El ocaso de la intelectualidad subastada de Susana Giménez

Por Estela María Dos Santos

La Señora Susana Giménez, que comparte con Macri, el temita de causas por contrabando, que se hizo millonaria con el "populismo", cuya productora recaudaba millones y millones, a cambio del sorteo de un auto, en épocas donde la llegada al ansiado 0 km, solo podía concretarse a través de un concurso televisivo, tiene "miedo que vuelva la zurda".

Durante el gobierno de "la zurda", la gente podía comprarse el 0 km con su propio trabajo.

Nuestra Oprah platinada, ve en su amigo Mauricio, una especie de reparador ante el "ataque" que significó el socialismo peronista, reduciendo tales políticas sociales, al concepto de "zurdaje". Igual connotación, refiere "La Señora de los almuerzos".

Denostan la política, sin embargo son parte fundamental, del fenómeno de politización absoluta, de los otrora programas de entretenimiento, que la caja boba proveía.

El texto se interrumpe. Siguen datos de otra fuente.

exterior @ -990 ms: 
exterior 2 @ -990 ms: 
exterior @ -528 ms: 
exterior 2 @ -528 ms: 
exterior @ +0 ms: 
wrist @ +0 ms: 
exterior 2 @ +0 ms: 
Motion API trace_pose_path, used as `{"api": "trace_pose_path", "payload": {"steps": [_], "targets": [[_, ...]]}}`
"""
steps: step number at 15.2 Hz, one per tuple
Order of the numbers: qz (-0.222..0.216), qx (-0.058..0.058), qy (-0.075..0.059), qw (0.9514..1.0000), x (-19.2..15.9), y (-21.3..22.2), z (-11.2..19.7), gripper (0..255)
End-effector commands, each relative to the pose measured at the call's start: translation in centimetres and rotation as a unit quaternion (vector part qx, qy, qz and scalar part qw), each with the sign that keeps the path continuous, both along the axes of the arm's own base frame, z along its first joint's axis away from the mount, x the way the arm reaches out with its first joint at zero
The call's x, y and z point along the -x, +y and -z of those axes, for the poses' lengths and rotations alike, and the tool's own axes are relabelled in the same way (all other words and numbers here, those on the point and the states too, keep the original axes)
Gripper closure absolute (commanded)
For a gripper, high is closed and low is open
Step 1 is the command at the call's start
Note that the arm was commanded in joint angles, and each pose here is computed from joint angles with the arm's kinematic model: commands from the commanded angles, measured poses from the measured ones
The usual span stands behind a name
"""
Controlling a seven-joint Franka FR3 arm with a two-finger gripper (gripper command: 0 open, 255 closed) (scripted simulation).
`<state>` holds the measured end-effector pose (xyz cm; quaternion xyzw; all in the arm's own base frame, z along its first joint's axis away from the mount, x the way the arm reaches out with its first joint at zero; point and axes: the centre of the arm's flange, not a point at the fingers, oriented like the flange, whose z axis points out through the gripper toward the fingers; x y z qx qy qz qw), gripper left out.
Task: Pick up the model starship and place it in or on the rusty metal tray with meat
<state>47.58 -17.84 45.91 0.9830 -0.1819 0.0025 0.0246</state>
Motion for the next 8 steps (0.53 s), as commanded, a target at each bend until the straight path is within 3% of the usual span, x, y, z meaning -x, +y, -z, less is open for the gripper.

La caja boba, es uno de los instrumentos predilecto de la corporación económica, esa que pretende, (y logra con éxito), destruir por goteo, el juicio crítico, la noción de Patria y Soberanía, la identidad popular, convergiendo en la catástrofe actual, donde tanto implantado de una clase media inexistente, descubre que está atrapado en un cuerpo de pobre, desde el cual grita desesperadamente, aunque sus referentes los ignoren como desde siempre.

Motivo por el cual, son capaces de reicindir con su voto, hacia esa clase alta que los seduce y descarta en el mismo acto, con la esperanza de ser beneficiado, azarosamente, como si la vida transcurriera dentro de un continuo concurso, cuyo premio mayor, siempre será para otro.

Volvamos 70 años atrás, pero solo para re generar aquel pueblo que reaccionó de manera contundente, para reclamar por el único referente, que había comenzado a subsanar la injusticia, la vulnerabilidad que pesaba sobre ellos.

La paradoja del peronismo, es haber conseguido un estado de bienestar tal, que se llevó puesta la identidad popular.

Hoy la pseudo clase media se tirotea los pies, mientras no sabemos, que más tiene que pasar, para que recuperemos aquello tan preciado que nos robaron desde siempre, la identidad. Ojalá sea ahora, más temprano que nunca.